A Decade of Dunk

Last night saw the return of fans to the Abbey Stadium to honour the legend that is Harrison Dunk in his testimonial game against his boyhood club QPR.

We won’t go into too much detail of the match itself (a 2-1 defeat for the U’s, despite the best efforts of Adam May to smash one in every time he got the ball within twenty-five yards of the goal) but instead want to look at the player who UTAS own Tom Walker described as ‘our best ever signing’ on the latest episode of the podcast.
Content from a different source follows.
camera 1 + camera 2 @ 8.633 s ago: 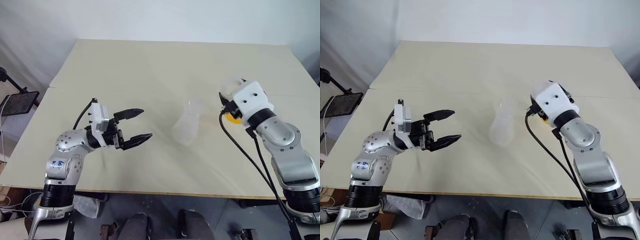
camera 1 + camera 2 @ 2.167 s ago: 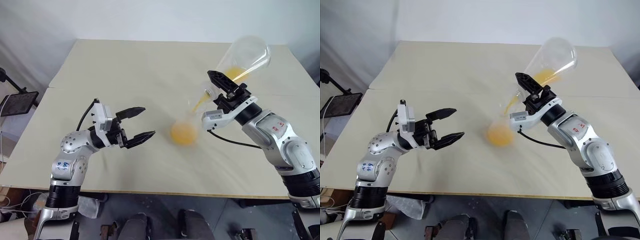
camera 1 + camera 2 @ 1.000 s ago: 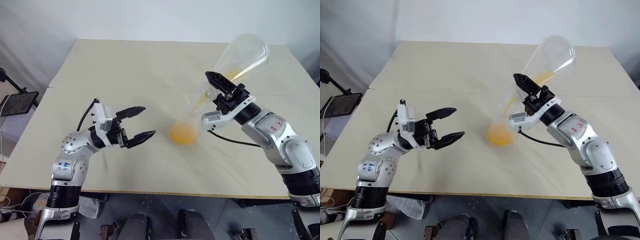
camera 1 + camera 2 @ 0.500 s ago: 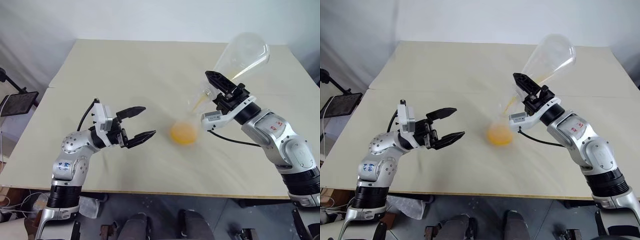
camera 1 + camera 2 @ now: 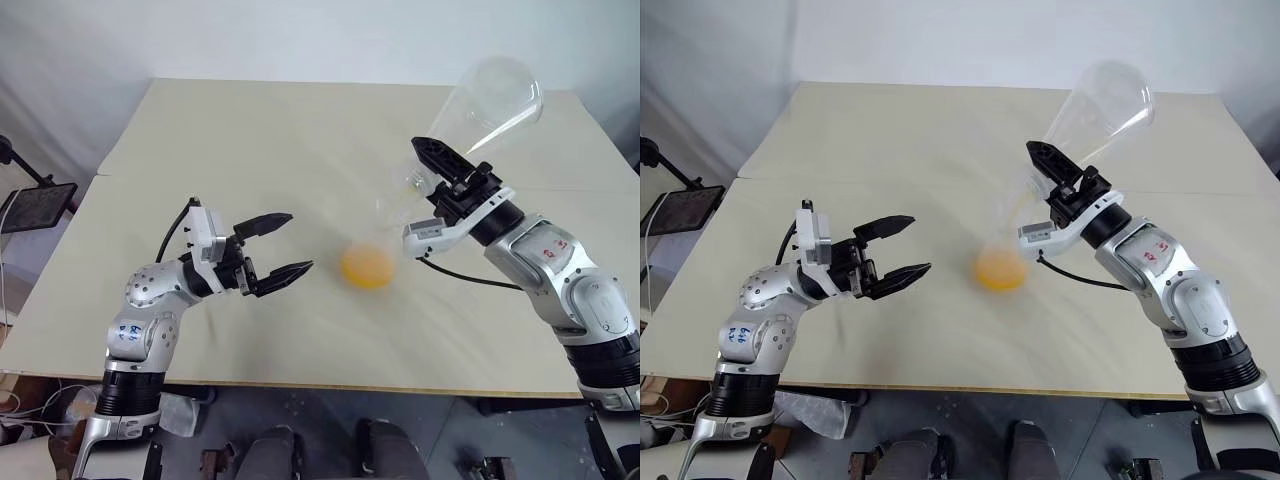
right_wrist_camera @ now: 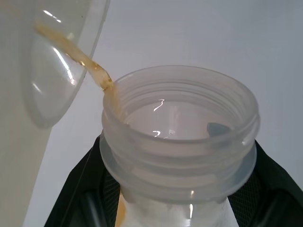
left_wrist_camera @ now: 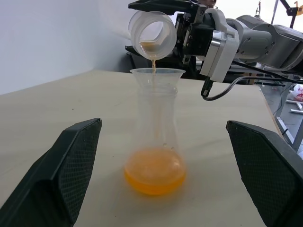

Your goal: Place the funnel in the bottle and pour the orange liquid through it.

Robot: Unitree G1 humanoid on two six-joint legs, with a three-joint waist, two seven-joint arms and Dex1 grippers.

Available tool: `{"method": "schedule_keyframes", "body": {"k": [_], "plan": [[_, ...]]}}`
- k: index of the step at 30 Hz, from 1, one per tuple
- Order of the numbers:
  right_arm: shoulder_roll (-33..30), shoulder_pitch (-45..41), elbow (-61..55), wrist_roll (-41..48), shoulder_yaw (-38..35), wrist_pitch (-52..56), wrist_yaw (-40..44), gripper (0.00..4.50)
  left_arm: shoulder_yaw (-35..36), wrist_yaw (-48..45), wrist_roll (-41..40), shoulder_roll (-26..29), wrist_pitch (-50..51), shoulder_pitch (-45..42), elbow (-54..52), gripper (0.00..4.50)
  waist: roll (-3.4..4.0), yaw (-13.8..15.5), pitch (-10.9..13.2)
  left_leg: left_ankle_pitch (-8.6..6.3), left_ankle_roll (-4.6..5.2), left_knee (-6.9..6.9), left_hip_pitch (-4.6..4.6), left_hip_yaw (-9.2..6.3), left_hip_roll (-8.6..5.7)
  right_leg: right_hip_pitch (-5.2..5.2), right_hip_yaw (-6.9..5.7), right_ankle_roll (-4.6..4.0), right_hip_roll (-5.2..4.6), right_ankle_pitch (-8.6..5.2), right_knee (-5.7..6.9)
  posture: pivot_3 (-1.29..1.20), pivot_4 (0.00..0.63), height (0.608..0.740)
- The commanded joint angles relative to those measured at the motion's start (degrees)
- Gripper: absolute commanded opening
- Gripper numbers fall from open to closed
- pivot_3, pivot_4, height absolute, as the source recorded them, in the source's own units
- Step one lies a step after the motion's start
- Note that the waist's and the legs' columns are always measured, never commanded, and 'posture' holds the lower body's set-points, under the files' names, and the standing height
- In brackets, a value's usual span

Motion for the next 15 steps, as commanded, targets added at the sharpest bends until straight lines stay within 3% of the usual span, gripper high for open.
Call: {"method": "schedule_keyframes", "body": {"k": [1,15], "plan": [[-0.97,-1.02,-1.95,0.6,-2.63,0.14,-1.25,2.49,-0.03,0.03,0.03,-0.14,-1.16,-0.64,-0.74,4.5,0.0,0.0,0.0,0.0,0.0,0.0,0.0,0.0,0.0,0.0,0.0,0.0,0.0,0.0,0.0,0.0,0.15,0.74],[-0.25,-0.6,-1.93,2.58,-3.19,0.88,-0.42,2.49,0.11,-0.2,-0.05,0.16,-0.99,-1.01,-0.5,4.5,0.0,0.0,0.0,0.0,0.0,0.0,0.0,0.0,0.0,0.0,0.0,0.0,0.0,0.0,0.0,0.0,0.15,0.74]]}}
Dunk joined United back in 2011, from Conference South outfit Bromley. As a 20 year old, Dunk decided to use his gap year from University to give professional football a shot at the Abbey, and he hit the ground running. A pacey left sided player, normally used by manager Jez George on the wing, Harrison was one of the few exciting things about those later Conference years.

Quickly dubbed by U’s fans (and others) as a non-league Gareth Bale, Dunk came in for rough attention from plodding Conference defenders, and suffered with a number of injuries, but still managed to clock up over thirty appearances in all but one of his seasons at the Abbey.
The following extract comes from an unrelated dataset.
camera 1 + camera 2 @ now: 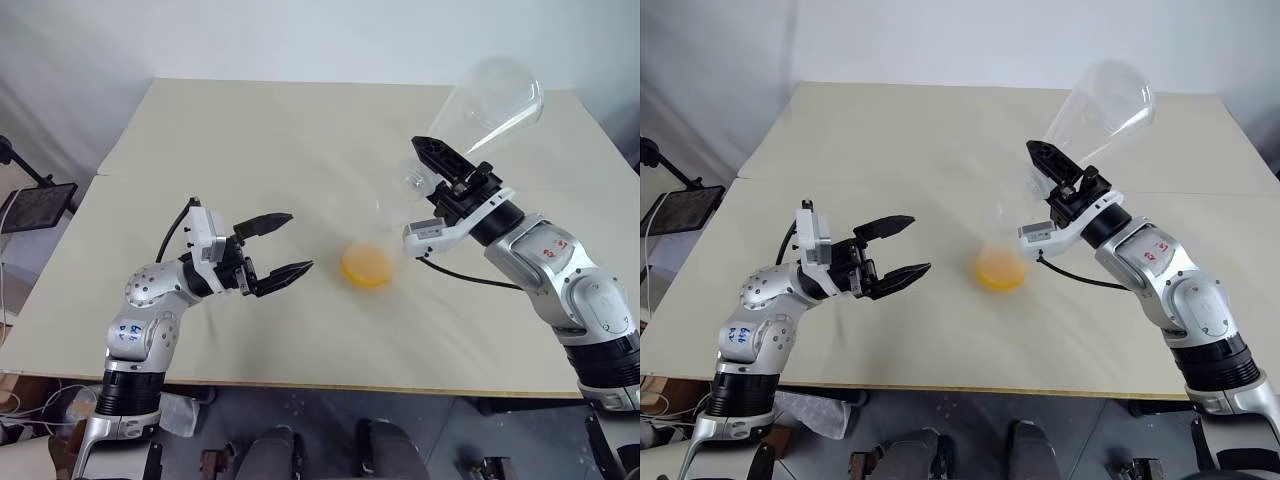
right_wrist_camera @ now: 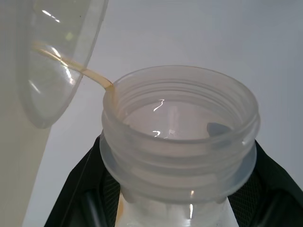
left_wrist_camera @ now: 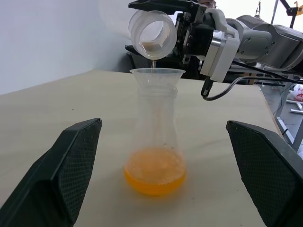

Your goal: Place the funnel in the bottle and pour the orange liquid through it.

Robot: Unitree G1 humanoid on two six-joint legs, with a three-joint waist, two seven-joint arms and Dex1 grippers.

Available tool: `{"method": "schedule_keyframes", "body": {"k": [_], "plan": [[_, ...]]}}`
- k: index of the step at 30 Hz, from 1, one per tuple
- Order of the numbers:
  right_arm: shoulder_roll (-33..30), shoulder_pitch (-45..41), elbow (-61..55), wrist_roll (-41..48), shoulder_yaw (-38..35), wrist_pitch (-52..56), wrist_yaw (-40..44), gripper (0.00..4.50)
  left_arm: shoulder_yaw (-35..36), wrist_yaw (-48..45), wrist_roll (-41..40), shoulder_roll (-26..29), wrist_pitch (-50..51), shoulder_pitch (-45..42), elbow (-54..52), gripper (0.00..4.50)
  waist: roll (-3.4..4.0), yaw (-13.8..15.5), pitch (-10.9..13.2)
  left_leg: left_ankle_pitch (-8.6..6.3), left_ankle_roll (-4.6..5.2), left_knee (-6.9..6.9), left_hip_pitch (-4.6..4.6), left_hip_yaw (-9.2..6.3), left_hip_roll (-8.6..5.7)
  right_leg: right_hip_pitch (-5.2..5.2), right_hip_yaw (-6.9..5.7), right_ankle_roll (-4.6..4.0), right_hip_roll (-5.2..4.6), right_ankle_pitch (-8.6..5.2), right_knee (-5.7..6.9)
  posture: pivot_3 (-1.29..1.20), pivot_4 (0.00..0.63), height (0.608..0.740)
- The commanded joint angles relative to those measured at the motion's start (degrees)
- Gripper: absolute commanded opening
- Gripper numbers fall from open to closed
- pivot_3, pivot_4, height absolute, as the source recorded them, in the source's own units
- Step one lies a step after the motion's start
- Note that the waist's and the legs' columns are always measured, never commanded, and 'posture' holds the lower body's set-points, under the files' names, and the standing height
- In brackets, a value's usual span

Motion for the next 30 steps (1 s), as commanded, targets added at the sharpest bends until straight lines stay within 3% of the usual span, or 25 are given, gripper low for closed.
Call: {"method": "schedule_keyframes", "body": {"k": [1,9,15,20,25,30], "plan": [[0.18,-0.38,-2.03,4.13,-3.61,1.12,0.53,2.49,0.14,-0.18,-0.08,0.17,-0.96,-0.97,-0.48,4.5,0.0,0.0,0.0,0.0,0.0,0.0,0.0,0.0,0.0,0.0,0.0,0.0,0.0,0.0,0.0,0.0,0.15,0.74],[6.87,1.77,-7.97,22.16,-7.47,9.98,11.85,2.49,0.27,-1.06,-0.02,0.67,-0.93,-1.55,0.47,4.5,-0.01,0.01,0.01,0.0,0.0,0.0,0.0,-0.01,0.02,0.02,-0.01,0.0,-0.01,0.0,0.0,0.0,0.15,0.74],[16.53,1.25,-13.24,38.22,-16.41,31.67,17.37,2.49,0.31,-2.02,-0.02,1.37,-0.8,-2.25,1.33,4.5,-0.01,0.15,0.01,0.0,0.01,0.03,0.0,-0.04,0.01,0.03,-0.01,0.0,-0.02,0.0,0.05,0.0,0.15,0.74],[18.72,0.17,-13.75,49.28,-25.02,43.26,17.88,2.49,0.32,-2.32,-0.03,1.59,-0.69,-2.7,1.76,4.5,-0.01,0.17,0.0,0.0,0.02,0.01,-0.01,-0.12,-0.05,0.04,0.02,0.0,-0.08,0.0,0.06,0.0,0.15,0.74],[20.31,2.63,-4.4,64.2,-42.18,49.35,16.25,2.49,-0.09,-2.68,0.14,1.47,-0.72,-3.07,2.29,4.5,-0.01,0.36,0.0,0.0,0.02,-0.03,0.0,-0.11,-0.05,0.04,0.03,0.0,-0.06,0.0,0.07,0.0,0.15,0.74],[18.27,4.16,5.34,66.86,-43.09,45.72,15.71,2.49,-0.51,-3.13,0.44,1.02,-1.18,-3.95,3.47,4.5,0.02,-0.22,0.02,0.01,0.06,-0.09,0.04,0.0,-0.1,0.01,0.08,0.0,-0.06,0.0,0.07,0.0,0.15,0.74]]}}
His first season was his most prolific with the U’s, scoring 7 goals, but goalscoring was never his biggest asset, especially in his later years as he found himself adapting to League football by playing a more defensive role, showing the intelligence and adaptability that is one of his biggest assets.

In 2013/14 Harrison was an integral part of Richard Money’s Promotion & FA Trophy winning side, clocking up thirty eight appearances as the U’s made it to Wembley twice, beating Gosport in the Trophy Final and Gateshead in the Play-Off Final. Dunk was one of the best players in the Conference that season and U’s fans were glad when he remained at the Abbey to start our second Football League era, despite interest from clubs in higher divisions.
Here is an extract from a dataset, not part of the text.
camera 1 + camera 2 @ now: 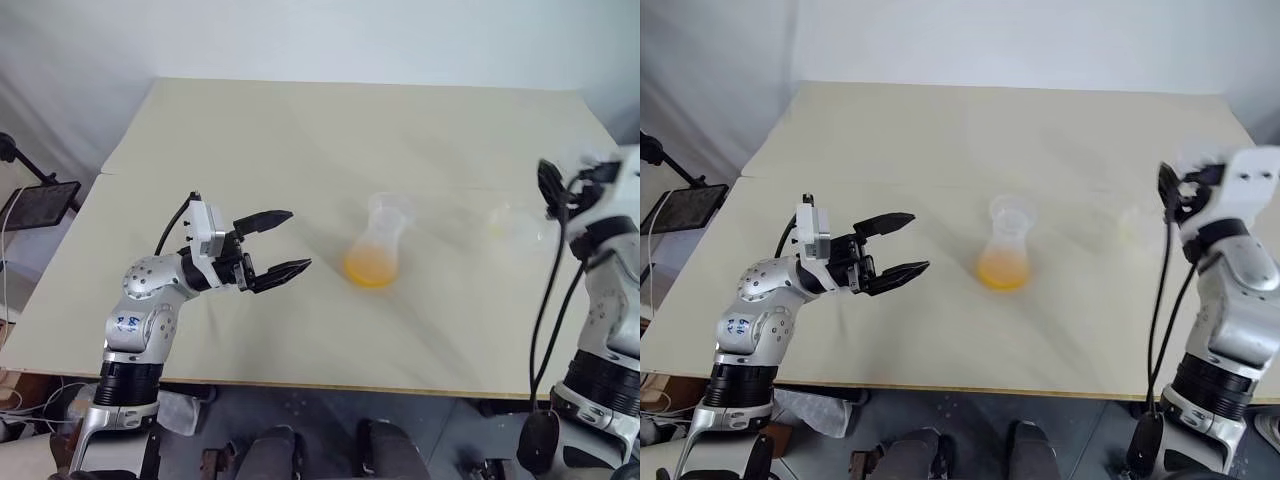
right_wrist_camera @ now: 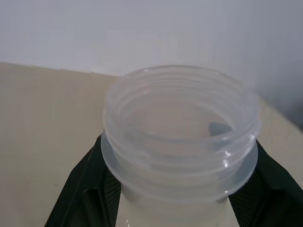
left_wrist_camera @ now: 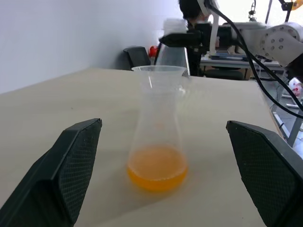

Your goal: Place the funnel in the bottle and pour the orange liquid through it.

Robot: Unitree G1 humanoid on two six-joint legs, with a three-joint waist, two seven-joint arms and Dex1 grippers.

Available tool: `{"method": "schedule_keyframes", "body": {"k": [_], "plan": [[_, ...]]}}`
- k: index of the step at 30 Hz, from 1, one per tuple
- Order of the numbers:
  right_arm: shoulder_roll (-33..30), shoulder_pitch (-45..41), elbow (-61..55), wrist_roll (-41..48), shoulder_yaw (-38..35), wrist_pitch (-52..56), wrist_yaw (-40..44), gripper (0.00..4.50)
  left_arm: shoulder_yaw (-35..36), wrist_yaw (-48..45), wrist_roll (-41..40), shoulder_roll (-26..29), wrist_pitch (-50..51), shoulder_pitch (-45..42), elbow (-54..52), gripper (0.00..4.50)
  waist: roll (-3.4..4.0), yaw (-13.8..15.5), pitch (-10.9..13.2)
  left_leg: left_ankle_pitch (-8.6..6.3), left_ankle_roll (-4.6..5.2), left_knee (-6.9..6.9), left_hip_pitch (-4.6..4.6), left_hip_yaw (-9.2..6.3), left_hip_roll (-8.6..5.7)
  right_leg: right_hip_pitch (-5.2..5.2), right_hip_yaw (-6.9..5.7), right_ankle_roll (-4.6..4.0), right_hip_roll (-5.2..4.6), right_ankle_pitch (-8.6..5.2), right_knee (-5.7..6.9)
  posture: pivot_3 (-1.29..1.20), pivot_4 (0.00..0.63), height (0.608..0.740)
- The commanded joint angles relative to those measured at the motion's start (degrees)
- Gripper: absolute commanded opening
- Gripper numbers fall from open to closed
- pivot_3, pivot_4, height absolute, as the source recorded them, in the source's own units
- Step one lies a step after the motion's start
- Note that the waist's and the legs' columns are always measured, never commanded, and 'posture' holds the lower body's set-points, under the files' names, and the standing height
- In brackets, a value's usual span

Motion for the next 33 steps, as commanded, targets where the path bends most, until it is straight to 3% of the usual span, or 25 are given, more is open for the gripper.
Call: {"method": "schedule_keyframes", "body": {"k": [1,5,11,23,27,33], "plan": [[-2.58,-0.15,3.67,1.23,-0.21,-4.26,-1.1,2.49,-0.16,-0.42,0.17,-0.14,-1.24,-1.29,-0.72,4.5,0.08,-0.23,0.04,0.0,0.0,-0.03,0.01,0.08,0.03,-0.03,0.0,0.0,0.01,0.0,0.0,0.0,0.15,0.74],[-3.19,-0.12,6.91,2.69,-0.1,-6.81,-2.35,2.49,-0.13,-0.37,0.15,-0.19,-1.34,-1.35,-0.72,4.5,0.15,-0.25,0.07,0.03,-0.02,-0.08,0.04,0.1,0.1,-0.06,0.02,0.0,0.0,0.0,0.02,0.0,0.15,0.74],[-5.12,0.42,7.37,5.47,0.21,-7.43,-1.68,4.46,-0.06,-0.25,0.13,-0.03,-1.17,-1.26,-0.96,4.5,0.16,0.09,0.07,0.03,-0.02,-0.05,0.03,0.09,0.07,-0.04,0.08,0.0,-0.02,0.0,0.01,0.0,0.15,0.74],[-15.49,10.29,2.69,14.53,-3.64,-5.74,7.72,4.46,0.3,-2.29,0.1,1.66,-1.16,-0.15,0.11,4.5,0.16,0.38,0.08,0.04,0.0,-0.05,-0.02,-0.01,0.06,0.0,0.1,0.01,-0.08,0.01,-0.06,0.0,0.15,0.74],[-16.35,16.47,0.57,20.41,-7.36,-7.76,15.62,4.46,0.31,-2.64,0.18,1.98,-1.46,-0.27,1.0,4.5,0.15,0.54,0.08,0.04,0.02,-0.03,0.0,-0.01,0.05,0.07,0.11,0.01,-0.08,0.01,-0.11,0.0,0.15,0.74],[-16.88,24.25,0.55,24.84,-11.0,-9.05,21.19,4.46,0.46,-2.59,0.54,2.39,-1.43,0.62,1.64,4.5,0.15,0.58,0.08,0.04,0.02,-0.03,0.02,0.02,0.07,0.1,0.15,0.03,-0.13,0.02,-0.18,0.0,0.15,0.74]]}}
Dunk’s best season at the club was arguably last season, as he adapted to playing at wing back, with Kyle Knoyle partnering him on the other flank they were devastatingly effective as the U’s surprised everyone by gaining promotion to League One.

Off the pitch Dunk is quiet, and has said himself that he prefers the attention to be on other players. His loyalty is also unquestionable, signing six contracts at the Abbey over his ten seasons and being a key part of this club for the past decade. It goes without saying our successes in 2013/14 and 2020/21 were in no small part due to his performances on the left side.

It’s rare for any player to clock up ten years at the same club any more, but even more so in the lower leagues where short contracts are the norm, so to have a player of Harrisons calibre play here for so long should be celebrated.

Biley, Spriggs, Dublin, Taylor, Dunk. After ten years, and hopefully many more to come, Harrison absolutely deserves his place in the list of genuine Cambridge United legends.